Although previous studies have shown that the susceptibility tensor can also be used to study the orientation of white matter fibers, some differences exist between the susceptibility tensor and the diffusion tensor. On the one hand, these differences may be caused by the different physical principles of the two imaging methods. On the other hand, it reflects the limitations of susceptibility imaging. Although magnetic susceptibility tensor imaging possesses the inherent advantage of high resolution, the principal eigenvector of magnetic susceptibility tensor sometimes disagrees with the actual orientations of fibers.

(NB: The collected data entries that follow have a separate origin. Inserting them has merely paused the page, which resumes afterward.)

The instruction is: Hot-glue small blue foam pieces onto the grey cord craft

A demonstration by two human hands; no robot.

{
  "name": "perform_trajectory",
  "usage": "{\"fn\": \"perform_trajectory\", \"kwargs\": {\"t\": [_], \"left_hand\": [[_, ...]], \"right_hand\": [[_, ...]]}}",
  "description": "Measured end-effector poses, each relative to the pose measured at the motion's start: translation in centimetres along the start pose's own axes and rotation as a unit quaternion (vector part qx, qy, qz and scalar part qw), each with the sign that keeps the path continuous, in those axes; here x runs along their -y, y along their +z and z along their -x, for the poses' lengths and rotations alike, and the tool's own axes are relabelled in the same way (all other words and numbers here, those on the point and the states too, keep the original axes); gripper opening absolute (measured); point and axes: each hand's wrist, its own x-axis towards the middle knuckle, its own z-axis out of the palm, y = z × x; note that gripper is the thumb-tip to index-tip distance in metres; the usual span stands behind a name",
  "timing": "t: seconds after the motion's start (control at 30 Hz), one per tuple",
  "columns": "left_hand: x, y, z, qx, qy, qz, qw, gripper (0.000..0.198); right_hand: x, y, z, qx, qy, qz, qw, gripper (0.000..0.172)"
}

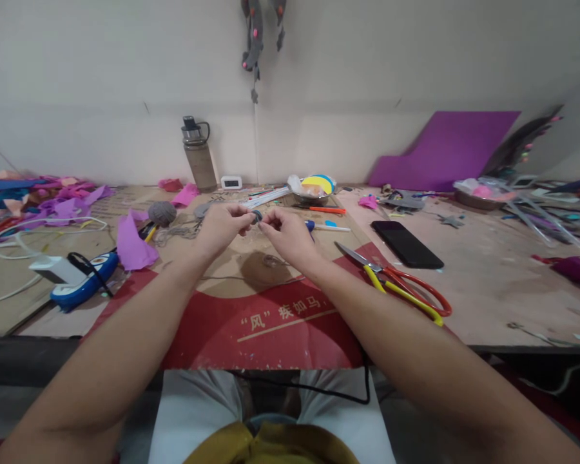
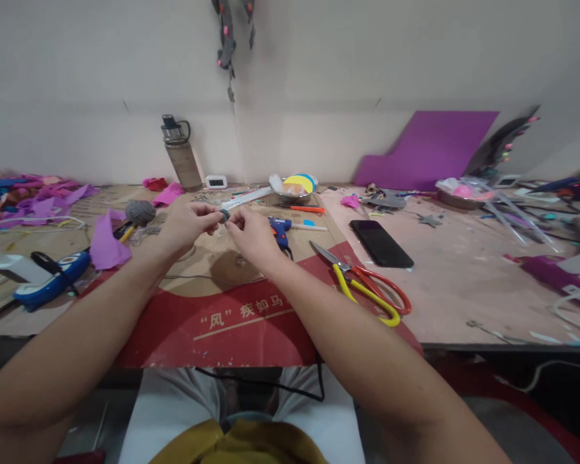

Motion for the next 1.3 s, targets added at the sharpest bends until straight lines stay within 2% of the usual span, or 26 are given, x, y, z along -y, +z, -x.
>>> {"fn": "perform_trajectory", "kwargs": {"t": [0.2, 0.3, 0.43, 0.57, 0.73, 0.93, 1.1, 1.3], "left_hand": [[-0.3, 0.6, 0.2, 0.006, -0.027, 0.146, 0.989, 0.01], [-0.7, 0.8, 0.5, 0.005, -0.035, 0.175, 0.984, 0.008], [-1.0, 0.9, 0.7, 0.021, -0.03, 0.19, 0.981, 0.009], [-1.2, 0.9, 0.8, 0.046, -0.048, 0.211, 0.975, 0.009], [-1.4, 0.7, 0.9, 0.064, -0.119, 0.22, 0.966, 0.01], [-1.6, 0.4, 0.7, 0.092, -0.158, 0.257, 0.949, 0.009], [-1.4, 0.3, 0.7, 0.087, -0.112, 0.235, 0.962, 0.014], [-0.9, 0.7, 0.7, 0.03, -0.002, 0.089, 0.996, 0.009]], "right_hand": [[-0.1, 0.2, -0.2, -0.033, 0.072, -0.09, 0.993, 0.016], [-0.4, 0.4, -0.3, -0.042, 0.085, -0.124, 0.988, 0.022], [-0.7, 0.6, -0.4, -0.064, 0.121, -0.159, 0.978, 0.021], [-0.8, 0.5, -0.5, -0.042, 0.104, -0.194, 0.975, 0.018], [-0.6, 0.3, -0.5, -0.052, 0.1, -0.167, 0.98, 0.014], [-0.5, 0.2, -0.5, -0.04, 0.088, -0.174, 0.98, 0.014], [-0.3, -0.2, -0.4, -0.044, 0.094, -0.153, 0.983, 0.015], [0.0, -0.3, -0.3, -0.032, 0.09, -0.107, 0.99, 0.014]]}}
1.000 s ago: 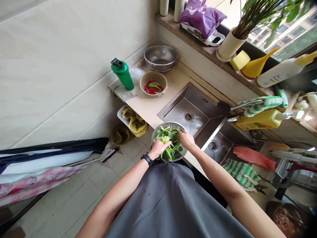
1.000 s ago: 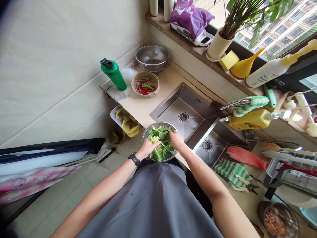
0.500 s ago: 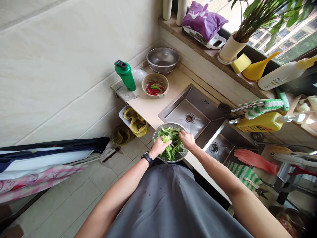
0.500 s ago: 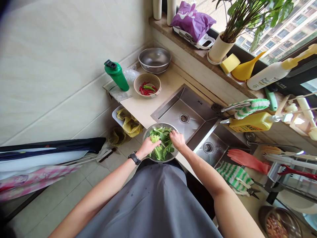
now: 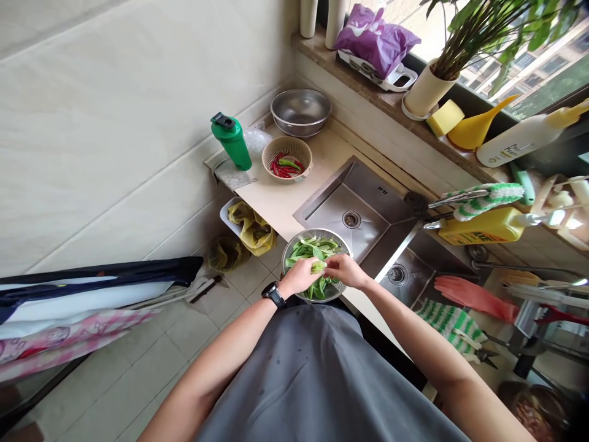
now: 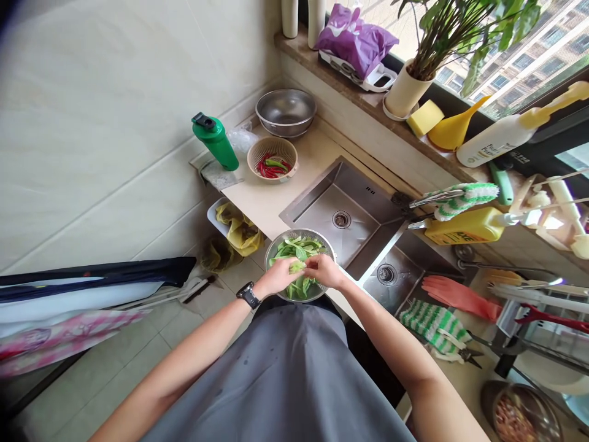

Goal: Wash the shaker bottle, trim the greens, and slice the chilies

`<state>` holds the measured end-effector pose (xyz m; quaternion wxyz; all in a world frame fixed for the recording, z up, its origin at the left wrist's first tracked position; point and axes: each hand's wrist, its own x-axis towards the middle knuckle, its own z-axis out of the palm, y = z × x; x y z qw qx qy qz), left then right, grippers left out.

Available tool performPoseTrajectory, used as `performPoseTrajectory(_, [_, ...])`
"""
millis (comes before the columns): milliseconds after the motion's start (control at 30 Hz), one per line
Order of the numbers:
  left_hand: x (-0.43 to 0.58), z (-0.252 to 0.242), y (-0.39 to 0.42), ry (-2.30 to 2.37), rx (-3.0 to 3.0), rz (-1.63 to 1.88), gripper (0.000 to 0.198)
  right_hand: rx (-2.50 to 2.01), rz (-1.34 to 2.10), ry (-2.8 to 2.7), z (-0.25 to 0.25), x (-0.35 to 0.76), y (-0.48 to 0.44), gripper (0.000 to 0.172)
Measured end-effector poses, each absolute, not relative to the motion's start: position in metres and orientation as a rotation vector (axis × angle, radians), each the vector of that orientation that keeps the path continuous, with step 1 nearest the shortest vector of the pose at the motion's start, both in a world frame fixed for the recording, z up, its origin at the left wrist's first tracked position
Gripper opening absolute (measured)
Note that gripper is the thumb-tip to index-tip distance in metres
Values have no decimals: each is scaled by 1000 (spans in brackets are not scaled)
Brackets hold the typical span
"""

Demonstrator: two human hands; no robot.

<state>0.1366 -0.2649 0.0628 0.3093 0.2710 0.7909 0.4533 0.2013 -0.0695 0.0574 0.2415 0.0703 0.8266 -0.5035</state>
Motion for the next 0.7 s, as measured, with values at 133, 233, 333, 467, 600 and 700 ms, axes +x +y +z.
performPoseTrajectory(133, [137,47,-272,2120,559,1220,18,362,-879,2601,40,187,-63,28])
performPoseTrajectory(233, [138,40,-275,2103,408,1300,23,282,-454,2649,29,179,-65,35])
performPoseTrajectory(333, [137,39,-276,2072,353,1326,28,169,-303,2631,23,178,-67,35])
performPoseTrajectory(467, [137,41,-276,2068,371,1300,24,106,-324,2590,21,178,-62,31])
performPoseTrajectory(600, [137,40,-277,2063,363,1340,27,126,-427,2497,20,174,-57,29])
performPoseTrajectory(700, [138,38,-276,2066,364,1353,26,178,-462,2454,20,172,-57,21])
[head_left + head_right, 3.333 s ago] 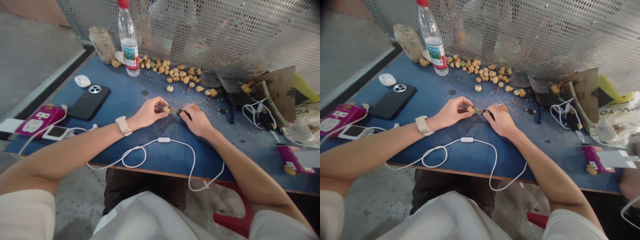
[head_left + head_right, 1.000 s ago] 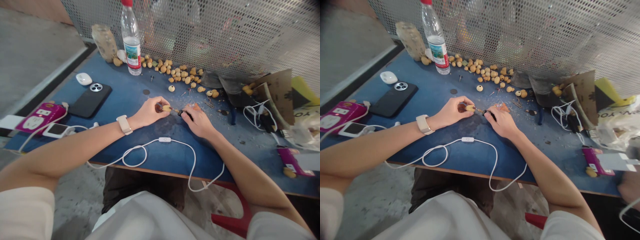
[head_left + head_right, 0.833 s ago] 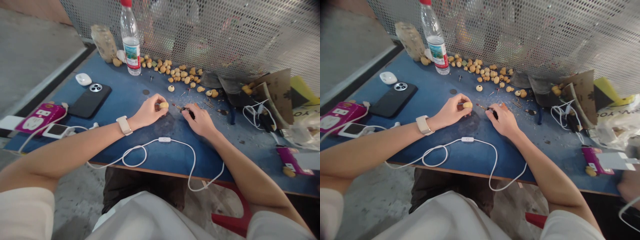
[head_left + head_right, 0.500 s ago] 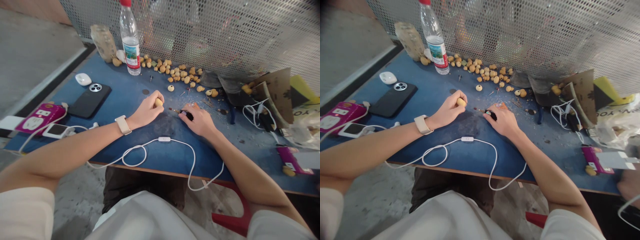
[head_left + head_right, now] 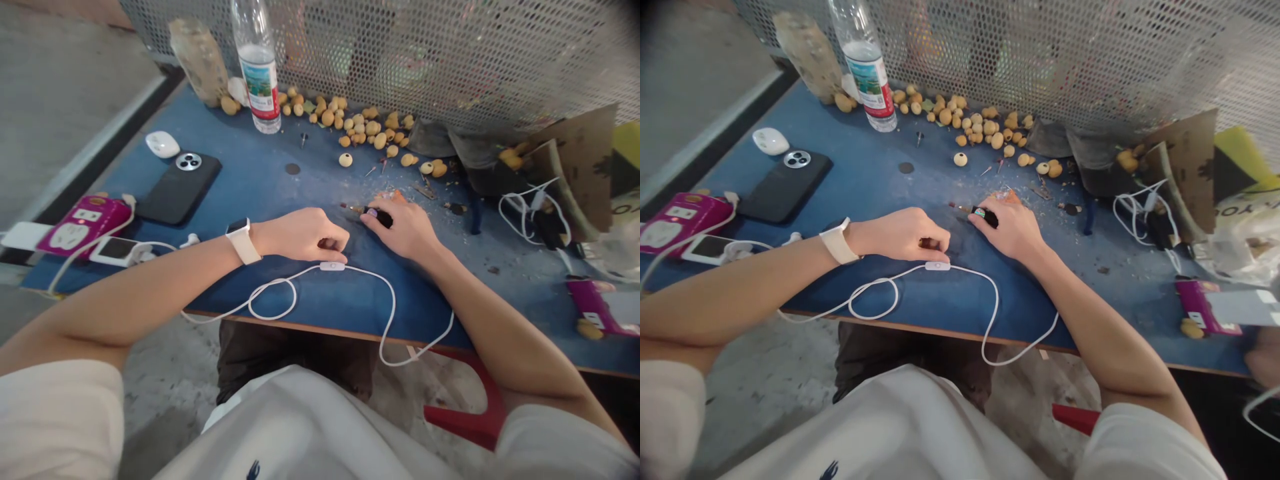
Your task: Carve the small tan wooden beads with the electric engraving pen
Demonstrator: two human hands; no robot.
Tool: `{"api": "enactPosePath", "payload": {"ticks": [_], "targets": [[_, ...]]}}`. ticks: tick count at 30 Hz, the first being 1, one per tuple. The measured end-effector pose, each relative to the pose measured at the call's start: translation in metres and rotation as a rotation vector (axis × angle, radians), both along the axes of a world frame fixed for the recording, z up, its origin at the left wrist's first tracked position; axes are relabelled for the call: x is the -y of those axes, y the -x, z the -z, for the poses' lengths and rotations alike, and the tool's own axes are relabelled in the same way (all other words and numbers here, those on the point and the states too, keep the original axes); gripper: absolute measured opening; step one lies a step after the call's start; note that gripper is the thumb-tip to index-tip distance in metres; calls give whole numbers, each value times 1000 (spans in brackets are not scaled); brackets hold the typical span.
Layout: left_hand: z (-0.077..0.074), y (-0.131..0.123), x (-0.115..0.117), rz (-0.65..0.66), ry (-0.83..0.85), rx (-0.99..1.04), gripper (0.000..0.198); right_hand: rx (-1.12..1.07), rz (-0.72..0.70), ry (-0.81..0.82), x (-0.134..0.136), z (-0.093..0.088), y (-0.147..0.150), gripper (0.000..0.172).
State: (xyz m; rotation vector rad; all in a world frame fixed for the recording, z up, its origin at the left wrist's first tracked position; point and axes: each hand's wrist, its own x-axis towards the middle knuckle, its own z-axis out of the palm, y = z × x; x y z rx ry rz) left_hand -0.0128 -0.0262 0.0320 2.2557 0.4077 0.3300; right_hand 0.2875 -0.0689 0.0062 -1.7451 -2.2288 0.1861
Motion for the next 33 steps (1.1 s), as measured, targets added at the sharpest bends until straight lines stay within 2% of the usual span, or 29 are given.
{"api": "enactPosePath", "payload": {"ticks": [2,5,9,15,19,24,29,31,33], "targets": [[-6,1,2,58,42,-37,40,-7,-6,-2,0,0,0,41],[-9,1,5,35,22,-61,42,-11,-5,2,0,0,1,41],[-7,3,8,-93,-69,-92,50,-13,1,1,0,-1,1,41],[-2,9,9,-321,-233,-169,79,-17,6,32,-1,-3,2,39],[2,9,13,-384,-296,-212,86,-2,26,39,-2,-3,3,37],[-9,6,17,-389,-351,-383,80,11,32,43,-1,-3,3,39],[-24,3,18,-283,-449,-449,72,18,15,28,0,-2,1,39],[-24,2,16,-315,-494,-416,65,18,2,19,0,-3,1,38],[-21,3,13,-406,-542,-372,53,15,-28,17,0,-4,1,37]]}}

Therefore, how to better model the relationship of the magnetic susceptibility tensor with the direction of fibers can be critical before the novel technique can be transferred to clinical applications.
Conclusion:
In conclusion, the results of numerical simulation prove the effectiveness of methods in increasing both the SNR and accuracy. The results calculated from the in-vivo data demonstrated the significant improvements of our method comparing to the conventional one in terms of describing the fiber orientations.